Avant de poursuivre, je tiens à remercier tous ceux qui, à des titres divers, m’ont permis de mener à bien ce projet. En premier lieu, mes remerciements s’adressent à Gilles Bardelay, membre de la rédaction deLa Revue Prescrire. Son expérience de médecin et sa longue pratique de la rédaction scientifique m’ont été précieuses. Les échanges que nous avons eus et les pistes de réflexion qu’il m’a ouvertes ont été pour moi une source d’enrichissement irremplaçable.
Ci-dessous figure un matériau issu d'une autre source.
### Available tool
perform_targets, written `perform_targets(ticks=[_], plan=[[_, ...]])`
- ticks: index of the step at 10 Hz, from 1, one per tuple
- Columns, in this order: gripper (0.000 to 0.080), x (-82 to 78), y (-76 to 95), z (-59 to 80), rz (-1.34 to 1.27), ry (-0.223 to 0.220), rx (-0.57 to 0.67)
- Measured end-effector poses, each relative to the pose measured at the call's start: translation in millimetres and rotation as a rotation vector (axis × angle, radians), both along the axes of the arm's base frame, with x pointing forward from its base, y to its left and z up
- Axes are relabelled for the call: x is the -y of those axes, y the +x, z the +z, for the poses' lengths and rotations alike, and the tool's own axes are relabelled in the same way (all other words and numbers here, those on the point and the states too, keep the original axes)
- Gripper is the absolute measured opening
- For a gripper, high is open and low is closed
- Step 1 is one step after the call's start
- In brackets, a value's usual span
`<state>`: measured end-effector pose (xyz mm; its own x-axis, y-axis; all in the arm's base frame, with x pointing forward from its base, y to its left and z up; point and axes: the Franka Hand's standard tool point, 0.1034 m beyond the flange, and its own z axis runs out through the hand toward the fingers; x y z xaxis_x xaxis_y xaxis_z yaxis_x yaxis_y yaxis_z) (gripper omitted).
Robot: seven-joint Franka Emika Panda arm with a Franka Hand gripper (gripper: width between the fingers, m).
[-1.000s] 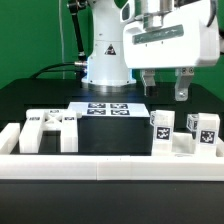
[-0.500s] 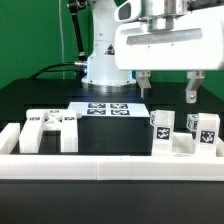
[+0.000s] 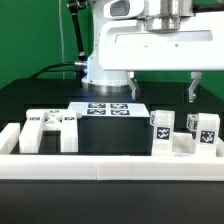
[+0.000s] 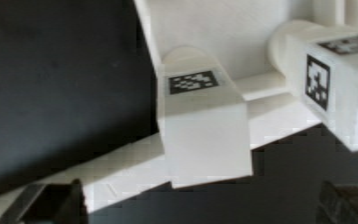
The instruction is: Assemble chair
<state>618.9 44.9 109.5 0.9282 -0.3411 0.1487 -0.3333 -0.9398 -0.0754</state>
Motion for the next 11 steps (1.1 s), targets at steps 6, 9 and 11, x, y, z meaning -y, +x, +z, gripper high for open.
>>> perform_targets(ticks=[6, 9, 11], plan=[[0.0649, -2.9, -6.8, -11.8, 0.09, -0.028, 0.004], [0.0649, -1.3, -8.1, -14.2, 0.085, -0.032, 0.015], [0.0649, -6.5, -18.6, -31.0, 0.088, -0.043, 0.021]])
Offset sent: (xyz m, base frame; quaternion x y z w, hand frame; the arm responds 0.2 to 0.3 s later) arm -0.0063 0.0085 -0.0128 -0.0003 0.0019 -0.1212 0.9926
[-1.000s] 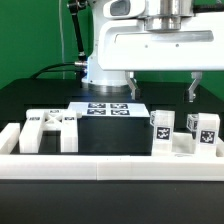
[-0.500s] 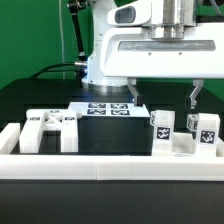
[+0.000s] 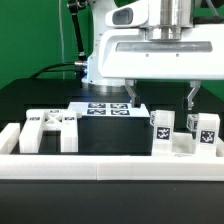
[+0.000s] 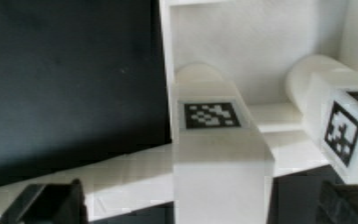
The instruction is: Assemble chair
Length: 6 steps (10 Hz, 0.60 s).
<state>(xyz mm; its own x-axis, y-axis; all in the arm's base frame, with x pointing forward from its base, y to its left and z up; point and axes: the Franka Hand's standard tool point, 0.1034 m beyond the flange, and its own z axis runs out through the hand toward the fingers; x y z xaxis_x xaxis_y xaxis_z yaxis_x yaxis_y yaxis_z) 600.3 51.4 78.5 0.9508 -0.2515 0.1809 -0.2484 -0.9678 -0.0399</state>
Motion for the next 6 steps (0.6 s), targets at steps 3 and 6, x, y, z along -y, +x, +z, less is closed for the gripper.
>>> perform_targets(ticks=[3, 6], plan=[[0.0649, -2.2, -5.9, -23.2, 0.004, -0.016, -0.009], [0.0649, -0.5, -5.4, -22.4, 0.006, -0.016, -0.008]])
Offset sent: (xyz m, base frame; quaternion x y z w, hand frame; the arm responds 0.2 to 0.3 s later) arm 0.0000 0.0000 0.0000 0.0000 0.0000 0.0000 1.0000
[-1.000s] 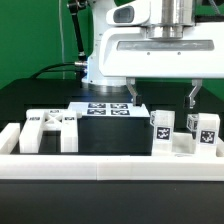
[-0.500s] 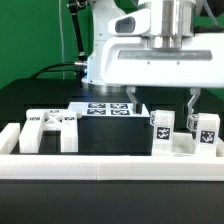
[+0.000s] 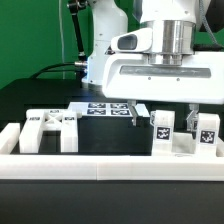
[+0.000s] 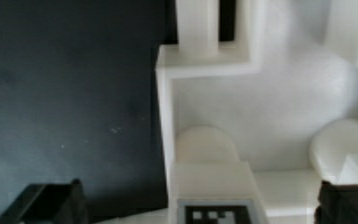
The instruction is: Assemble chair
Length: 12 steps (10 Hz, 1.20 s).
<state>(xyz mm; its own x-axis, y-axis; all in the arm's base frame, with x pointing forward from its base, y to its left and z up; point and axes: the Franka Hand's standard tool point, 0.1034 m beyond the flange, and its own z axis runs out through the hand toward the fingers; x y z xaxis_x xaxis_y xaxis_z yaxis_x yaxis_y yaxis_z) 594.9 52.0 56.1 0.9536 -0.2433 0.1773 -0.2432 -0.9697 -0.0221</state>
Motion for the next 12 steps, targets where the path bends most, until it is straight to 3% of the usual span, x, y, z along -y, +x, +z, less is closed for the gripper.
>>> perform_targets(ticks=[1, 9, 12], plan=[[0.0649, 5.5, 1.5, 1.6, 0.015, -0.004, 0.008], [0.0649, -4.9, -15.5, -36.2, 0.038, -0.03, 0.003], [0.0649, -5.4, -17.7, -42.2, 0.042, -0.033, -0.006]])
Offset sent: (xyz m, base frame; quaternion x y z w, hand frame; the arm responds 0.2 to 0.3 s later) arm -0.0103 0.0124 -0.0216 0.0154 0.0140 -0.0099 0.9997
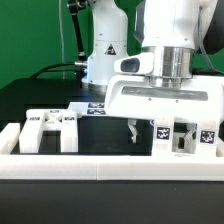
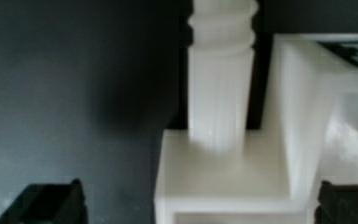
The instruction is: Assemble chair
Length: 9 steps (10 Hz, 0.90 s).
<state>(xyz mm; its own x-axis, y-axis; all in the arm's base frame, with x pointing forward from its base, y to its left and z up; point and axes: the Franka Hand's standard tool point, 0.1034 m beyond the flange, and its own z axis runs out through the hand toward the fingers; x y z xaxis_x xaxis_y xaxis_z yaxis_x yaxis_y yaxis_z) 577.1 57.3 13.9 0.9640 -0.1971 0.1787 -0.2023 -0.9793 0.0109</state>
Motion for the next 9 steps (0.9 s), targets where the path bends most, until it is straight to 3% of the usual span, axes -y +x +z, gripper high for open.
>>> perform_targets(ticks=[1, 3, 4, 5, 9], plan=[[0.0649, -0.5, 0.0, -0.1, 0.0, 0.001, 0.0], [0.0411, -0.6, 0.3, 0.1, 0.0, 0.001, 0.0], [0.0411, -0.5, 0.4, 0.3, 0.0, 0.001, 0.001], [0.0325, -0.5, 0.4, 0.2, -0.001, 0.001, 0.001], [0.0325, 0.8, 0.6, 1.0, -0.002, 0.001, 0.0]])
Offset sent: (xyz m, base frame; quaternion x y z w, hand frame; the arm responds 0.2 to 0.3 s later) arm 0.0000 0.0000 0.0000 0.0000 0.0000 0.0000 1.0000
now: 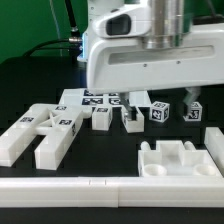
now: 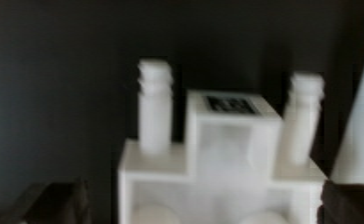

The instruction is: Assemble chair

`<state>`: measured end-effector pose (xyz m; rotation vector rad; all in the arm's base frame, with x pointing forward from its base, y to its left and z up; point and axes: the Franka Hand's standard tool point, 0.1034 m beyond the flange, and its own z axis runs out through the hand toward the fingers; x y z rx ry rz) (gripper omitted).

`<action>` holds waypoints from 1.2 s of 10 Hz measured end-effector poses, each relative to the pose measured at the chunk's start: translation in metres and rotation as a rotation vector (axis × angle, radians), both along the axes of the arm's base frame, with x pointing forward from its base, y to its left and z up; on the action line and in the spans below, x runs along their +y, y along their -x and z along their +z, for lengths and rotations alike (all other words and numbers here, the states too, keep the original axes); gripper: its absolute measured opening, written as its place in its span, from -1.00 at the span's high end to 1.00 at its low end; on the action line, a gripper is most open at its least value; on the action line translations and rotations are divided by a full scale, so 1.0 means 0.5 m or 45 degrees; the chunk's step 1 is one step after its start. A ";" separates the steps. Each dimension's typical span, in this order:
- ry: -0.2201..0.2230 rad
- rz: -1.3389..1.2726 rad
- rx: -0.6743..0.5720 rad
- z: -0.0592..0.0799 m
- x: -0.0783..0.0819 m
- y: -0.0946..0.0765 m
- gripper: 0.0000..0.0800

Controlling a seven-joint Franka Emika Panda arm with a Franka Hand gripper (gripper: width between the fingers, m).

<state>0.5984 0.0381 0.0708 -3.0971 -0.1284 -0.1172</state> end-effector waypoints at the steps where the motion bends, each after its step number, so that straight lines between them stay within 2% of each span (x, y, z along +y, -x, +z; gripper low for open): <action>1: 0.009 0.014 -0.004 -0.006 -0.020 0.019 -0.62; 2: 0.010 0.000 0.013 -0.018 -0.038 0.041 -0.62; 5: 0.005 0.000 0.038 -0.018 -0.033 0.041 -0.62; 8: -0.019 -0.037 0.318 -0.029 -0.014 0.082 -0.62; 10: -0.006 -0.123 0.537 -0.043 -0.002 0.146 -0.62; 11: -0.006 -0.122 0.629 -0.049 -0.004 0.159 -0.62; 12: -0.009 -0.118 0.711 -0.048 -0.003 0.158 -0.62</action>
Offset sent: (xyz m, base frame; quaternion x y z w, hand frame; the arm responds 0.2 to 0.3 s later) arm 0.0000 0.0000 0.0000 0.0000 -0.0650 0.0000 0.9979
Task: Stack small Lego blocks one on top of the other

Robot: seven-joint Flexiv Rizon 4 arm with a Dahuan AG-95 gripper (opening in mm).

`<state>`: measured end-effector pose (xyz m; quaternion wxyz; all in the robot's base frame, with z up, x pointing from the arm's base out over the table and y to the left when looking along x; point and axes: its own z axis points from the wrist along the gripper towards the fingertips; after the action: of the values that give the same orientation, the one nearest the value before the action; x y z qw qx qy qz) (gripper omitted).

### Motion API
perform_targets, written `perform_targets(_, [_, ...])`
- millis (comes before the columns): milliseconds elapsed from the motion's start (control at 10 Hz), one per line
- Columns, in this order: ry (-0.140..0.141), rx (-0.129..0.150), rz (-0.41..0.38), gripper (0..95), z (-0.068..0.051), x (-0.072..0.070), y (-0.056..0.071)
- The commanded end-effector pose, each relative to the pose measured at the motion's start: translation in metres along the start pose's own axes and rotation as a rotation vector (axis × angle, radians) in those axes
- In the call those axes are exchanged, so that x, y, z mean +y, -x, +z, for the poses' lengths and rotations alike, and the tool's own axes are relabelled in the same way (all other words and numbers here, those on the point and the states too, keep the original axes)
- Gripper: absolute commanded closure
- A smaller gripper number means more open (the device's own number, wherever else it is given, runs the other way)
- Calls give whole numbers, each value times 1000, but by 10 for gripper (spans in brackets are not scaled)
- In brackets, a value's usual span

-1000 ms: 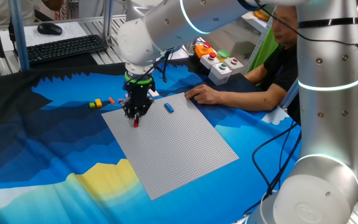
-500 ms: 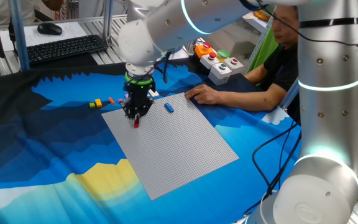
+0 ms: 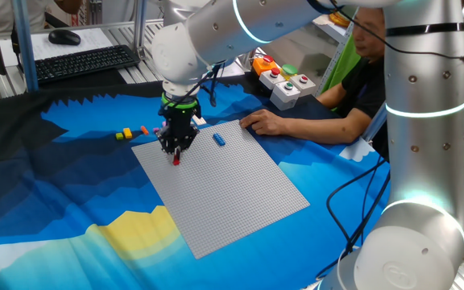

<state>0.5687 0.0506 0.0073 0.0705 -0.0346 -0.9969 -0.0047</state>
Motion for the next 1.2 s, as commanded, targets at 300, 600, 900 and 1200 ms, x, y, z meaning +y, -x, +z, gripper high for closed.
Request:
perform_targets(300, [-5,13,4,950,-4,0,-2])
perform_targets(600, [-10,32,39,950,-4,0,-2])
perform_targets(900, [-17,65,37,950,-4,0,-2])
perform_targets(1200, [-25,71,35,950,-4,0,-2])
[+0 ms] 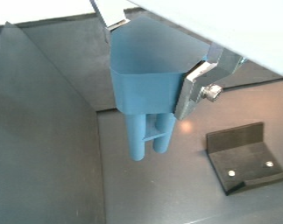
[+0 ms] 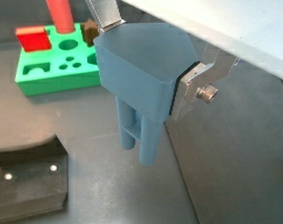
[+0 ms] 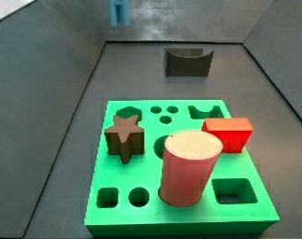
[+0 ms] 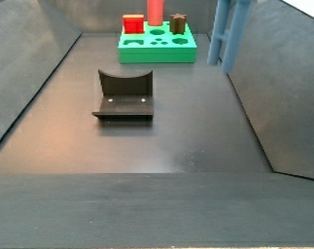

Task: Pick up the 3 prong object. Move up. Move to above the board. Insert the 3 prong object.
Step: Move to above the board.

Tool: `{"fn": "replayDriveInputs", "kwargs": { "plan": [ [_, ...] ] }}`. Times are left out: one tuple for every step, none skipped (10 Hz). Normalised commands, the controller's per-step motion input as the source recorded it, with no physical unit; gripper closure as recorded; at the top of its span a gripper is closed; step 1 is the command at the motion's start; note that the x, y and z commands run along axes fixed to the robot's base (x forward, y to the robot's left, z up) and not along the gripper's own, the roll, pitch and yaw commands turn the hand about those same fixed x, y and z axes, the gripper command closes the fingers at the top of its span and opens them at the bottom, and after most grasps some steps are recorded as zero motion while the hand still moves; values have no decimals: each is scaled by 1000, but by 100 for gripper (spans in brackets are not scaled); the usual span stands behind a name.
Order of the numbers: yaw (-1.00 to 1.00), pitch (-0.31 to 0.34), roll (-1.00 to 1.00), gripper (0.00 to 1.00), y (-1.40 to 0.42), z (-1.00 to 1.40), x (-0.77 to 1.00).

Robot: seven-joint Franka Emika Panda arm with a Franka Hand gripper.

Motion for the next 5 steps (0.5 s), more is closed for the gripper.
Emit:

Merci aussi, une fois encore, au professeur Michel Lebœuf, pour sa lecture critique du projet et ses observations judicieuses. Je remercie également le professeur Hélène Guinaudeau (Université d’Angers) et Denis Bellenot (ITEIPMAI) qui, dans les domaines qui les concernent, m’ont apporté le concours de leur expertise. Merci également à Danièle Piolet et à Pol Corvez qui ont apporté leur concours pour garantir, par une relecture minutieuse, la qualité optimale du texte final. Merci enfin aux personnels de la bibliothèque universitaire qui ont, une nouvelle fois, contribué efficacement à une quête documentaire parfois peu facile. L’essentiel de l’ouvrage a été réalisé dans le cadre d’un congé que le conseil scientifique de l’université d’Angers a bien voulu m’accorder : qu’il en soit ici remercié.